Il y a un texte qui m’a beaucoup étonné à un moment donné
lorsque j’ai commencé à travailler sur ce domaine. C’est un
texte très ancien et que certains d’entre vous connaissent
peut-être: un texte écrit par Lévi-Strauss dans les années 50,
publié en 1958 et qui s’appelle “ Le sorcier et sa magie ”.
Ce texte reprend l’autobiographie d’un chaman en racontant la
chose suivante qui est toujours restée ancrée en moi comme une
question : c’est un jeune homme qui a à peu près 14 ans — un
Indien d’Amérique du Nord, du Canada — et qui assiste à une
cure faite par un chaman. Le chaman soigne une femme et à un
moment donné il sort de l’intérieur de son corps une boule
ensanglantée en disant:
“La
maladie, c’est ça !” Le jeune homme qui est là attrape le
chaman après la séance et lui dit “Je t’ai vu, tu es
un tricheur, ce que tu fais, ce n’est pas vrai. Je t’ai vu, tu
as mis des plumes dans ta bouche, tu les a mâchées pendant tout
le temps que tu traitais cette femme et au dernier moment tu
t’es mordu la langue, ça saignait. Je t’ai vu sortir cette
boule de ta bouche et tu as fait semblant de la sortir du ventre
de la femme. En fait, tu n’as pas fait sortir la maladie du
corps de la femme puisque la boule c’était des plumes et ton
sang”.
Et
c’est alors que le vieux chaman lui répond la seule chose
qu’il puisse lui rétorquer: “Tu me dis ça, parce que tu veux
être initié au chamanisme, eh bien, je vais t’apprendre”. Le
livre raconte la suite des événements: l’initiation du jeune
homme qui apprend en particulier comment chasser la maladie,
comment s’envoler, comment rentrer dans un caillou, etc. Le
jeune homme grandit et devient chaman à son tour, mais d’une façon
assez bizarre. Un jour un malade lui dit : “J’ai rêvé que
c’était toi qui me soignais”. Il entreprend de le soigner, ça
marche. Et il continue à soigner, devenant chaman à son tour. Un
jour il rencontre l’ethnologue Franz Boas à qui il raconte son
histoire:
“Moi, je suis un vrai chaman parce qu’à côté il y a un
chaman qui dit faire sortir la maladie, mais il ne fait pas sortir
la maladie. Le chaman d’à côté, Il plante une épée dans un
arbre, il fait un tour de “passe-passe” et quand il se lève
l’épée bouge et à ce moment là il dit : “Voyez la maladie
c’était du vent et c’est le vent de la maladie qui a fait
bouger l’épée”.
Ça c’est une “fausse” maladie, moi je sors une “vraie”

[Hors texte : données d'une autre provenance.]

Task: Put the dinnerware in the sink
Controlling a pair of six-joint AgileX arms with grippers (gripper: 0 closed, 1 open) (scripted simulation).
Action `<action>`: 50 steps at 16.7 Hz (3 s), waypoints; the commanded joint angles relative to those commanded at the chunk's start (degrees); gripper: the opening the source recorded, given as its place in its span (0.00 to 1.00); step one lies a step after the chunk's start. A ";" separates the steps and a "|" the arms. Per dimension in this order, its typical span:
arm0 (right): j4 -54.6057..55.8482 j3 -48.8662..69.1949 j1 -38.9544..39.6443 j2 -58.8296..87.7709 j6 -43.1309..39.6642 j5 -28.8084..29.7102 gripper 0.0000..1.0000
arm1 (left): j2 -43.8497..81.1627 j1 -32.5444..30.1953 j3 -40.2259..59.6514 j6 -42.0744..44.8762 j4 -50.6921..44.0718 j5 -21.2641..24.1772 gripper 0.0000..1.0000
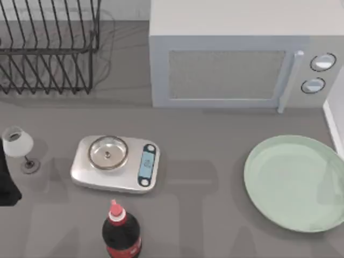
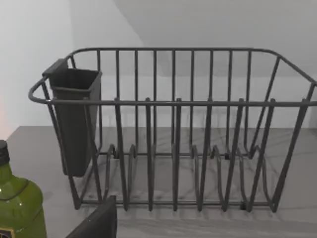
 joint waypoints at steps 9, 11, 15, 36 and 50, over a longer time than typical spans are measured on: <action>0.00 0.00 0.00 0.00 0.00 0.00 1.00 | 0.00 0.00 0.00 0.00 0.00 0.00 1.00; 0.00 0.00 0.00 0.00 0.00 0.00 1.00 | 0.00 0.00 0.00 0.00 0.00 0.00 1.00; 0.00 0.00 0.00 0.00 0.00 0.00 1.00 | 0.00 0.00 0.00 0.00 0.00 0.00 1.00; -26.66 34.98 14.02 43.79 14.39 0.02 1.00 | 0.00 0.00 0.00 0.00 0.00 0.00 1.00; -62.11 81.84 32.66 108.58 33.53 0.05 1.00 | 0.00 0.00 0.00 0.00 0.00 0.00 1.00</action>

maladie puisque je la sors de la boule ensanglantée — comme mon
maître ”.
Nous
nous trouvons ici devant la situation où un vieux chaman porte en
même temps une critique sur celui qui va devenir son maître et
une critique qui semble plus rationnelle — du type de celle que
nous pourrions porter ! Au fur et à mesure il bouge dans son récit
et à la fin, ce qu’il avait critiqué chez son maître, c’est
ce qui fait que lui est un vrai chaman et l’autre un faux.